At present, no biomarkers exist in the blood, urine, or CSF that confirm the diagnosis of GBS. Most patients with GBS will have an elevated CSF protein, but this laboratory finding may not be present until 3 weeks after the onset of the illness. Nerve conduction studies (NCS) play an important role in support GBS diagnosis and subtype classification. In the first few days of the illness, nerve conduction studies may be normal or only show subtle changes of demyelination, such as prolonged or absent F waves and H reflexes, and patchy changes in distal latencies in patients with AIDP.

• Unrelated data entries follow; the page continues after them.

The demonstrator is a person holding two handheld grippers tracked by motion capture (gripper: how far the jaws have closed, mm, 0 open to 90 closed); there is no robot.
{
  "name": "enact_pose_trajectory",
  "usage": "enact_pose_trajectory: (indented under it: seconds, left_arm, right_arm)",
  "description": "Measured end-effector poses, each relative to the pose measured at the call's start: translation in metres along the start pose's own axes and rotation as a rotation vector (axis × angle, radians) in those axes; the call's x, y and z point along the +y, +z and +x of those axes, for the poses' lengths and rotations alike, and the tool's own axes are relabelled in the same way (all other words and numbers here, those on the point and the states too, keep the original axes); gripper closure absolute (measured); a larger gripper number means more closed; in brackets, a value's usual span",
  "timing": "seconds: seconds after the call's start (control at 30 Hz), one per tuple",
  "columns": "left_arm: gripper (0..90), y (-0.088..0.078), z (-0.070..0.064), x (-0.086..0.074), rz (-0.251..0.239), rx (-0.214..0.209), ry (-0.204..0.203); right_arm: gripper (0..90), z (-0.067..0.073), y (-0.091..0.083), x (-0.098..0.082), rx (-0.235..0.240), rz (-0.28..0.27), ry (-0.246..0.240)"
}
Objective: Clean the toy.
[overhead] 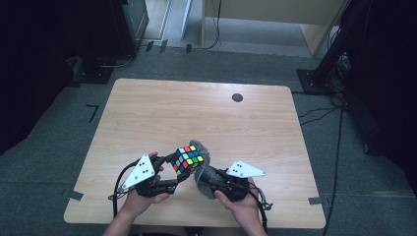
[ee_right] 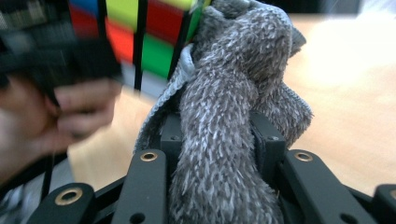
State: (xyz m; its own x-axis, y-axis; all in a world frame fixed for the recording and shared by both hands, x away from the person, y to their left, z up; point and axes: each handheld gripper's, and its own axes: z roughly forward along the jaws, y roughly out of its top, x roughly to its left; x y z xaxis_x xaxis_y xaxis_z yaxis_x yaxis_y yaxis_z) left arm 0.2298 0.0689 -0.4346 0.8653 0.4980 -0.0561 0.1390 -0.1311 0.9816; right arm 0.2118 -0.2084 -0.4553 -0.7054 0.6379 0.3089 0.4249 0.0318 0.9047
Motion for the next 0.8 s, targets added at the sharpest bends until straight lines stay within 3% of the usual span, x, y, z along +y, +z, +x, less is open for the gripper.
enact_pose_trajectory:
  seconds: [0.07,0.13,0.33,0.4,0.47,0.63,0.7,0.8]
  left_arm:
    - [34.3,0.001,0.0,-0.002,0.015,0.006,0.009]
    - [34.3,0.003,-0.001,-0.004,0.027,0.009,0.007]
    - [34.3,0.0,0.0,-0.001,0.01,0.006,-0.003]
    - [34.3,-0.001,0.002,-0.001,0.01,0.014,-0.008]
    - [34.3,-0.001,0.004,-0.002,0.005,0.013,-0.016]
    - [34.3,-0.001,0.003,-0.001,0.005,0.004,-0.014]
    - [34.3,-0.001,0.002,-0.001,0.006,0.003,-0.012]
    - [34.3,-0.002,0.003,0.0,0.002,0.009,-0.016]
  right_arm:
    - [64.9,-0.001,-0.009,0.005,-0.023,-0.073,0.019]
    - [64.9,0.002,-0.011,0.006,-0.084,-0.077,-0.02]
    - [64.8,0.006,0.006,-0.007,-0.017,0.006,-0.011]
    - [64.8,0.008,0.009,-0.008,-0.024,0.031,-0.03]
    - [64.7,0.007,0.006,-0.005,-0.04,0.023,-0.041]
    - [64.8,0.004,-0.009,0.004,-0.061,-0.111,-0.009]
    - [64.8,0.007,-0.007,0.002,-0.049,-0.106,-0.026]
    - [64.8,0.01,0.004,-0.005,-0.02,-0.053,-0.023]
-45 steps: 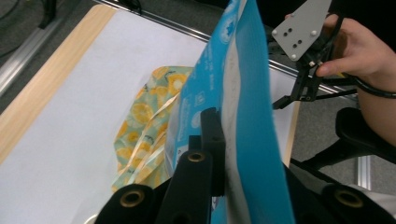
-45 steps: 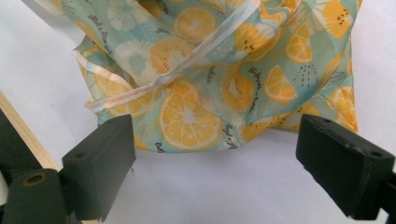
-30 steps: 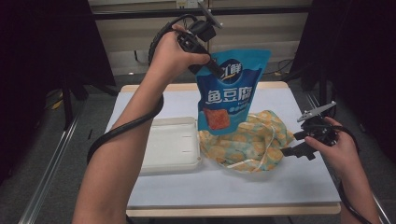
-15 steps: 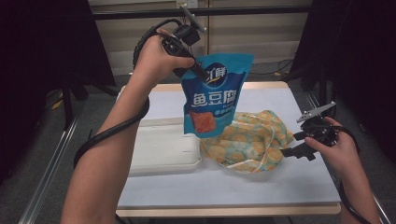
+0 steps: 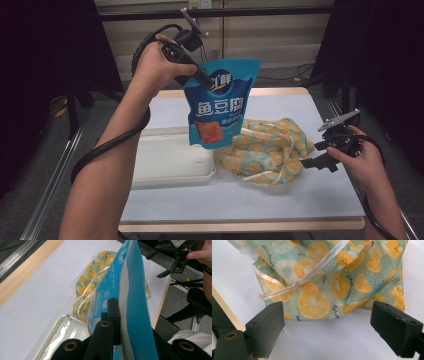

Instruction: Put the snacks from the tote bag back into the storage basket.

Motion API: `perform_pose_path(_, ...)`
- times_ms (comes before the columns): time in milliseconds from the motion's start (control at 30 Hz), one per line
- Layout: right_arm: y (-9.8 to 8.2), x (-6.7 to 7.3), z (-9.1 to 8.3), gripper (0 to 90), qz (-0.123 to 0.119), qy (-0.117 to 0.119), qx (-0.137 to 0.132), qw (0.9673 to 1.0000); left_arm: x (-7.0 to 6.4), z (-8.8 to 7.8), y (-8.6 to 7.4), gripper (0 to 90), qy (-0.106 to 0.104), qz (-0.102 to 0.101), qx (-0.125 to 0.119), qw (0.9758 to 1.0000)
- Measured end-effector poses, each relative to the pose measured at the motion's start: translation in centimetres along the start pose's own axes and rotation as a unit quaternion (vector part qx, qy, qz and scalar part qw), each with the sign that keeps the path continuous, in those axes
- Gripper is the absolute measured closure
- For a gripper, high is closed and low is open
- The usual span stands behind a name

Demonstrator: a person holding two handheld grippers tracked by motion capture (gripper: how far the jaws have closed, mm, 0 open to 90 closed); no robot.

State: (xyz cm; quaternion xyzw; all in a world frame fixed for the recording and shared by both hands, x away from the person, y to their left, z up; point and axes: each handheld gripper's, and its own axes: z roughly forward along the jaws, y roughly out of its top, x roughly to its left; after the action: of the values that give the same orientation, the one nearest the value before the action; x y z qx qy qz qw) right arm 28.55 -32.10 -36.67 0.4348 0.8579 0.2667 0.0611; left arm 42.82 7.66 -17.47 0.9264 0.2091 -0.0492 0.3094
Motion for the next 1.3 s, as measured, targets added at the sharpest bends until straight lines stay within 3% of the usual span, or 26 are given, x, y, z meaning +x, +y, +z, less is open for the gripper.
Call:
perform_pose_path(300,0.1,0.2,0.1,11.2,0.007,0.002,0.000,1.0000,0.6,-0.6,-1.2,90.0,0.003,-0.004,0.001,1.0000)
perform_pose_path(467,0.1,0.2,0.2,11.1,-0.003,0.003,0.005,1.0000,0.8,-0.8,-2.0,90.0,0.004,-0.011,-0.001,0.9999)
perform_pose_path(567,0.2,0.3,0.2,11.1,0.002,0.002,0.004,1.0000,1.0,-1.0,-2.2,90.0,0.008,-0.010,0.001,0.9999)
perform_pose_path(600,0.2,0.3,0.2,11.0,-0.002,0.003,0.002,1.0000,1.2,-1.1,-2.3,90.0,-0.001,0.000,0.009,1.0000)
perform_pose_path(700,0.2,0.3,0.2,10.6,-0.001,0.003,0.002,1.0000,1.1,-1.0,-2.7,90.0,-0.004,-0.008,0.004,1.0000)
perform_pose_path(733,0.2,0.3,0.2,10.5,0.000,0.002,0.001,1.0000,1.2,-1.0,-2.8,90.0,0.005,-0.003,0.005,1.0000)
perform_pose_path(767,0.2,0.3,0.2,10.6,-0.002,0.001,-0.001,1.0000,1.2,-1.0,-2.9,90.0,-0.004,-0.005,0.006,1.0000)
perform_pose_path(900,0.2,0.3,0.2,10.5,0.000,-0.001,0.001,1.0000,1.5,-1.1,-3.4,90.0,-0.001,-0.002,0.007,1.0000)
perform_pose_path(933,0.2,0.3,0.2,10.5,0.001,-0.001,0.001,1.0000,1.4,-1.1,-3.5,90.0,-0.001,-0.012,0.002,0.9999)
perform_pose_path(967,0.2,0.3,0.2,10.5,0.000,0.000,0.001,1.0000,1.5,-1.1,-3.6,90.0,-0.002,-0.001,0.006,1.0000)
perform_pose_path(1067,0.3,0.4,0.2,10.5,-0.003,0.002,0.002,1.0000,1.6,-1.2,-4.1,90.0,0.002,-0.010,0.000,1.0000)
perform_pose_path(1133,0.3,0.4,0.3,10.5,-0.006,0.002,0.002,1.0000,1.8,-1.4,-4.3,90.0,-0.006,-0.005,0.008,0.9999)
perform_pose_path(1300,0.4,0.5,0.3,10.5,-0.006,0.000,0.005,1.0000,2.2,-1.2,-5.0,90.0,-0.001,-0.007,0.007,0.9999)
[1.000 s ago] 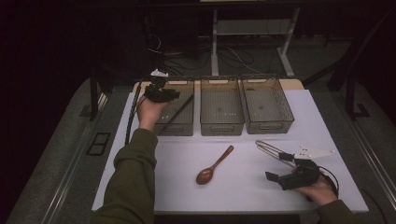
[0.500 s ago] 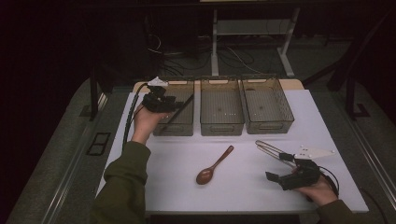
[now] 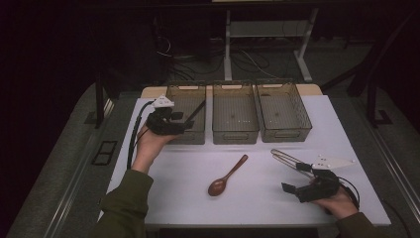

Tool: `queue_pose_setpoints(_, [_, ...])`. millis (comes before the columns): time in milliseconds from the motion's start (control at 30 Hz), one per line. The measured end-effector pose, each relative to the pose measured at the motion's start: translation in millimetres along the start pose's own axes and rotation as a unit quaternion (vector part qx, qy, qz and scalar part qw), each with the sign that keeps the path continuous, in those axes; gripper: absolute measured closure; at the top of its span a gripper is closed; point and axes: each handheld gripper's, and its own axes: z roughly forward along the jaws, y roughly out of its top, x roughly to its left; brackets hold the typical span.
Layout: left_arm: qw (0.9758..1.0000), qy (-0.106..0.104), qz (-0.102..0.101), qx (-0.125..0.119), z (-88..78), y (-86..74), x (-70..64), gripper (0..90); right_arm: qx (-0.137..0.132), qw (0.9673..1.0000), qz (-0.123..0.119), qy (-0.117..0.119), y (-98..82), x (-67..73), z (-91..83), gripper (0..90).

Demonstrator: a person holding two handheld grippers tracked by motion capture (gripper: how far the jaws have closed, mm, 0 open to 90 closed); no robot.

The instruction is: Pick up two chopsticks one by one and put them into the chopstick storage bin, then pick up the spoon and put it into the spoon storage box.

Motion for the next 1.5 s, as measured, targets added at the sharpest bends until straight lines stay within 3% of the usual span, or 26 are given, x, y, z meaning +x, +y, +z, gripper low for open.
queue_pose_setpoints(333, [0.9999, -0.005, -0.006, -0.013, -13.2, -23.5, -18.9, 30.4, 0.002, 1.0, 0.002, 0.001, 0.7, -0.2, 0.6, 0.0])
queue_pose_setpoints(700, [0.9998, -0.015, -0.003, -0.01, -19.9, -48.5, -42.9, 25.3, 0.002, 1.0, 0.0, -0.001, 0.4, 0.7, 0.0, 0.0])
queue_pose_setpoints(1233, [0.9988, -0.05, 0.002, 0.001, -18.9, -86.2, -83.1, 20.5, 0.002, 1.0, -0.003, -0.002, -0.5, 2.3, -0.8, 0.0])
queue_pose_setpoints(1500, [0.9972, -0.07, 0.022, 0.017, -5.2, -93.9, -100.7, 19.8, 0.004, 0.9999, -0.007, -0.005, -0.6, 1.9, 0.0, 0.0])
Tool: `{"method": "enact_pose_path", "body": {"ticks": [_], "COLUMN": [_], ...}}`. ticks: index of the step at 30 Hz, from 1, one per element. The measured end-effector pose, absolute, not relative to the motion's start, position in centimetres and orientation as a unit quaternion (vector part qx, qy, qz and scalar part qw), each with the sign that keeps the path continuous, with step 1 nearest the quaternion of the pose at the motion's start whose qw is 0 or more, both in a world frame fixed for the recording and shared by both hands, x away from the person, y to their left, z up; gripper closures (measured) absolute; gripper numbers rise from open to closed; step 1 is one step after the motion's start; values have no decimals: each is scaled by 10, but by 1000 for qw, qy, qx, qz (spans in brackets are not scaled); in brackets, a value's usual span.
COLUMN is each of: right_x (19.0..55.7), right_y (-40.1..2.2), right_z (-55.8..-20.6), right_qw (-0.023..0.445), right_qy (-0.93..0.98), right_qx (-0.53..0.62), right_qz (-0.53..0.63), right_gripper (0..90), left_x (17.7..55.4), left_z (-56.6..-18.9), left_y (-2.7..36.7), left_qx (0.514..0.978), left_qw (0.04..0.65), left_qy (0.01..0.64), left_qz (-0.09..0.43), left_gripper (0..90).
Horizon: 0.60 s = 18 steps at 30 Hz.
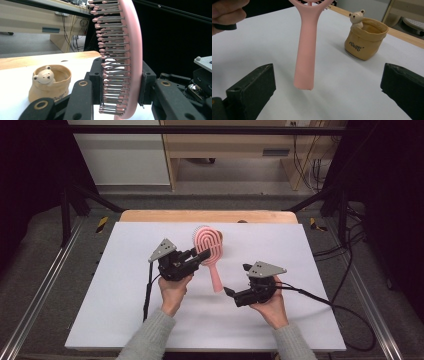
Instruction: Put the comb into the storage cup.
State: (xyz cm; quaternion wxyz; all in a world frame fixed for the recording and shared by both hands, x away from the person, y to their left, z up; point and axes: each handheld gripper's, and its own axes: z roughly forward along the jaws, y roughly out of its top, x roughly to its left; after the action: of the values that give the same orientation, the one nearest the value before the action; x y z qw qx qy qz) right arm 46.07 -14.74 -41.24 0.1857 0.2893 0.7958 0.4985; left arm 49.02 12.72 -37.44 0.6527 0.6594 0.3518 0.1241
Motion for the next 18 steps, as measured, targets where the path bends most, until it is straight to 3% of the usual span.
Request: {"method": "enact_pose_path", "body": {"ticks": [18], "right_x": [462], "right_y": [-177], "right_z": [-423], "right_qw": [166], "right_qy": [784], "right_qx": [320], "right_qz": [506], "right_gripper": [2], "left_x": [495], "left_z": [-360], "left_y": [140], "left_qx": [657], "left_qw": [653], "left_qy": [348], "left_qz": [141], "left_gripper": [641]}}
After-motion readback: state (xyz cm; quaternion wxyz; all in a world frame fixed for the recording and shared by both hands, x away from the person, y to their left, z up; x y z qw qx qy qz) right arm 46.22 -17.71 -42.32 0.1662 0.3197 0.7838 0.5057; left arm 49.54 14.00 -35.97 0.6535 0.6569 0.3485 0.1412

More recently, there has been a rise in the use of peripheral nerve ultrasound (US) in the investigation of peripheral neuropathies. Whilst nerve conduction studies (NCS) are helpful at providing information on the function of nerves, US is able to provide information on nerve morphology. The value of nerve ultrasonography (NUS) in immune-mediated polyneuropathies is well described in the previous studies. In post-GBS patients patchy and slight enlargements have been reported. Whereas in acute stage cervical spinal nerve enlargement and hypertrophy of the vagus are probably the most obvious findings. However, only little is known about the course of nerve morphology from onset until clinical recovery.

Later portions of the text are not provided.